--- DATA SECTION ---
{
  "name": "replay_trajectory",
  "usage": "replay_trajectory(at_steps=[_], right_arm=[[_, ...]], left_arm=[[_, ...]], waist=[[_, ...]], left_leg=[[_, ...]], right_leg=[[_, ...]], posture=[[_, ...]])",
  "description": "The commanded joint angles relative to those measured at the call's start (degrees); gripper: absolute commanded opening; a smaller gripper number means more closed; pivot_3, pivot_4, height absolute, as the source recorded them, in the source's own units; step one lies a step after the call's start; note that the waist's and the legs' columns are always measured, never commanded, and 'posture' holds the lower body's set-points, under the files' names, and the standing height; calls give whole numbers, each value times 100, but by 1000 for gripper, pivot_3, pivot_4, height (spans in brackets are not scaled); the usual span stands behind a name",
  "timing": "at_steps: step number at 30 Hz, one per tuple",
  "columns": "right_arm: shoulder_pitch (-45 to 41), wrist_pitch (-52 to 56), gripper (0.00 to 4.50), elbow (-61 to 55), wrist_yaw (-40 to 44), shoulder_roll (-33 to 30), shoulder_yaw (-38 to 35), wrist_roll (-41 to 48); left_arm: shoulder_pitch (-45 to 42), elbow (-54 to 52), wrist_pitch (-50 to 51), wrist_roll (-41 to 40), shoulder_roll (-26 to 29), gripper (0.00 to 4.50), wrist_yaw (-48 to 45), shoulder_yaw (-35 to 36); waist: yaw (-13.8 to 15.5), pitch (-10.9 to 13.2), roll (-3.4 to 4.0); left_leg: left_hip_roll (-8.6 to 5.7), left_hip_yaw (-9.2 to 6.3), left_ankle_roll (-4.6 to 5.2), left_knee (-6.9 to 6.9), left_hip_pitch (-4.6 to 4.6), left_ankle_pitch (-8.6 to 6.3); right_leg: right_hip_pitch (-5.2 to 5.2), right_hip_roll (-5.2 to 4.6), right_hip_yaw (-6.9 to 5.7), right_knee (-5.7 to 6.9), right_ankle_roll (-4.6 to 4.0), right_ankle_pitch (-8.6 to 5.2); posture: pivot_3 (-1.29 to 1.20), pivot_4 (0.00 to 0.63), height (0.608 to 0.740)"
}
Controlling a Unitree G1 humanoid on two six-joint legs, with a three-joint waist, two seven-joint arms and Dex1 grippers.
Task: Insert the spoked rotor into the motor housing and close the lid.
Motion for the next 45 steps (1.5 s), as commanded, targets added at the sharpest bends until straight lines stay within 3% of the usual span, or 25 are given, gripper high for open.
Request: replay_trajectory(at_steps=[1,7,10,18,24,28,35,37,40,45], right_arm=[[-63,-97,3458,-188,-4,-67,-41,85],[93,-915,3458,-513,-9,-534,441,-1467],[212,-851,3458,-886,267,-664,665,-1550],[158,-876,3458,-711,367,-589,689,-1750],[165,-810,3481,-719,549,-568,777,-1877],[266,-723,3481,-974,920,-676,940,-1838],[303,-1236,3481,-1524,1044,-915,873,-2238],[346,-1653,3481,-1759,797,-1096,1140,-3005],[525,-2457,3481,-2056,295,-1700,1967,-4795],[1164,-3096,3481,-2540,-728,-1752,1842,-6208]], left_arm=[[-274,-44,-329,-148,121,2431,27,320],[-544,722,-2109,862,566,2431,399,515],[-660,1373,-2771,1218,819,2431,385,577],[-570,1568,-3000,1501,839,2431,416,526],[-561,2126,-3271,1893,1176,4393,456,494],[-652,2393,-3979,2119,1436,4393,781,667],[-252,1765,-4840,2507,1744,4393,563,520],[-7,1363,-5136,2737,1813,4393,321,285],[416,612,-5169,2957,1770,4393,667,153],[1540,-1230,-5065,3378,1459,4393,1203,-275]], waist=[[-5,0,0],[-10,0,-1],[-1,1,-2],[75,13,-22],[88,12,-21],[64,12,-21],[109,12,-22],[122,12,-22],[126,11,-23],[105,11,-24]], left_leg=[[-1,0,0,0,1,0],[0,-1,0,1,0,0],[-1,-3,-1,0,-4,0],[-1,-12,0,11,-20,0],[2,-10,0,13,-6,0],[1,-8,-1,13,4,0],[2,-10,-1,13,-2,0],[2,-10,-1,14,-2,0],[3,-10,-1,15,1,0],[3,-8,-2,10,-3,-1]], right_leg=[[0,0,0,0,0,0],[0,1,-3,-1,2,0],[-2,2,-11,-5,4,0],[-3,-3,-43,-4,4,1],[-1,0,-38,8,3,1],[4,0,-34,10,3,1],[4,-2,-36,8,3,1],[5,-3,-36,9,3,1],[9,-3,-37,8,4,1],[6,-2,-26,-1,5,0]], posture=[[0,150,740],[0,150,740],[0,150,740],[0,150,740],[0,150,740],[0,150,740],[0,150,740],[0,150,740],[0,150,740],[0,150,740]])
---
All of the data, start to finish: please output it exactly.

EXERCISE ANSWER >>
{
  "name": "replay_trajectory",
  "usage": "replay_trajectory(at_steps=[_], right_arm=[[_, ...]], left_arm=[[_, ...]], waist=[[_, ...]], left_leg=[[_, ...]], right_leg=[[_, ...]], posture=[[_, ...]])",
  "description": "The commanded joint angles relative to those measured at the call's start (degrees); gripper: absolute commanded opening; a smaller gripper number means more closed; pivot_3, pivot_4, height absolute, as the source recorded them, in the source's own units; step one lies a step after the call's start; note that the waist's and the legs' columns are always measured, never commanded, and 'posture' holds the lower body's set-points, under the files' names, and the standing height; calls give whole numbers, each value times 100, but by 1000 for gripper, pivot_3, pivot_4, height (spans in brackets are not scaled); the usual span stands behind a name",
  "timing": "at_steps: step number at 30 Hz, one per tuple",
  "columns": "right_arm: shoulder_pitch (-45 to 41), wrist_pitch (-52 to 56), gripper (0.00 to 4.50), elbow (-61 to 55), wrist_yaw (-40 to 44), shoulder_roll (-33 to 30), shoulder_yaw (-38 to 35), wrist_roll (-41 to 48); left_arm: shoulder_pitch (-45 to 42), elbow (-54 to 52), wrist_pitch (-50 to 51), wrist_roll (-41 to 40), shoulder_roll (-26 to 29), gripper (0.00 to 4.50), wrist_yaw (-48 to 45), shoulder_yaw (-35 to 36); waist: yaw (-13.8 to 15.5), pitch (-10.9 to 13.2), roll (-3.4 to 4.0); left_leg: left_hip_roll (-8.6 to 5.7), left_hip_yaw (-9.2 to 6.3), left_ankle_roll (-4.6 to 5.2), left_knee (-6.9 to 6.9), left_hip_pitch (-4.6 to 4.6), left_ankle_pitch (-8.6 to 6.3); right_leg: right_hip_pitch (-5.2 to 5.2), right_hip_roll (-5.2 to 4.6), right_hip_yaw (-6.9 to 5.7), right_knee (-5.7 to 6.9), right_ankle_roll (-4.6 to 4.0), right_ankle_pitch (-8.6 to 5.2); posture: pivot_3 (-1.29 to 1.20), pivot_4 (0.00 to 0.63), height (0.608 to 0.740)"
}
Controlling a Unitree G1 humanoid on two six-joint legs, with a three-joint waist, two seven-joint arms and Dex1 grippers.
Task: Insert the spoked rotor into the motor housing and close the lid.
Motion for the next 45 steps (1.5 s), as commanded, targets added at the sharpest bends until straight lines stay within 3% of the usual span, or 25 are given, gripper high for open.
Request: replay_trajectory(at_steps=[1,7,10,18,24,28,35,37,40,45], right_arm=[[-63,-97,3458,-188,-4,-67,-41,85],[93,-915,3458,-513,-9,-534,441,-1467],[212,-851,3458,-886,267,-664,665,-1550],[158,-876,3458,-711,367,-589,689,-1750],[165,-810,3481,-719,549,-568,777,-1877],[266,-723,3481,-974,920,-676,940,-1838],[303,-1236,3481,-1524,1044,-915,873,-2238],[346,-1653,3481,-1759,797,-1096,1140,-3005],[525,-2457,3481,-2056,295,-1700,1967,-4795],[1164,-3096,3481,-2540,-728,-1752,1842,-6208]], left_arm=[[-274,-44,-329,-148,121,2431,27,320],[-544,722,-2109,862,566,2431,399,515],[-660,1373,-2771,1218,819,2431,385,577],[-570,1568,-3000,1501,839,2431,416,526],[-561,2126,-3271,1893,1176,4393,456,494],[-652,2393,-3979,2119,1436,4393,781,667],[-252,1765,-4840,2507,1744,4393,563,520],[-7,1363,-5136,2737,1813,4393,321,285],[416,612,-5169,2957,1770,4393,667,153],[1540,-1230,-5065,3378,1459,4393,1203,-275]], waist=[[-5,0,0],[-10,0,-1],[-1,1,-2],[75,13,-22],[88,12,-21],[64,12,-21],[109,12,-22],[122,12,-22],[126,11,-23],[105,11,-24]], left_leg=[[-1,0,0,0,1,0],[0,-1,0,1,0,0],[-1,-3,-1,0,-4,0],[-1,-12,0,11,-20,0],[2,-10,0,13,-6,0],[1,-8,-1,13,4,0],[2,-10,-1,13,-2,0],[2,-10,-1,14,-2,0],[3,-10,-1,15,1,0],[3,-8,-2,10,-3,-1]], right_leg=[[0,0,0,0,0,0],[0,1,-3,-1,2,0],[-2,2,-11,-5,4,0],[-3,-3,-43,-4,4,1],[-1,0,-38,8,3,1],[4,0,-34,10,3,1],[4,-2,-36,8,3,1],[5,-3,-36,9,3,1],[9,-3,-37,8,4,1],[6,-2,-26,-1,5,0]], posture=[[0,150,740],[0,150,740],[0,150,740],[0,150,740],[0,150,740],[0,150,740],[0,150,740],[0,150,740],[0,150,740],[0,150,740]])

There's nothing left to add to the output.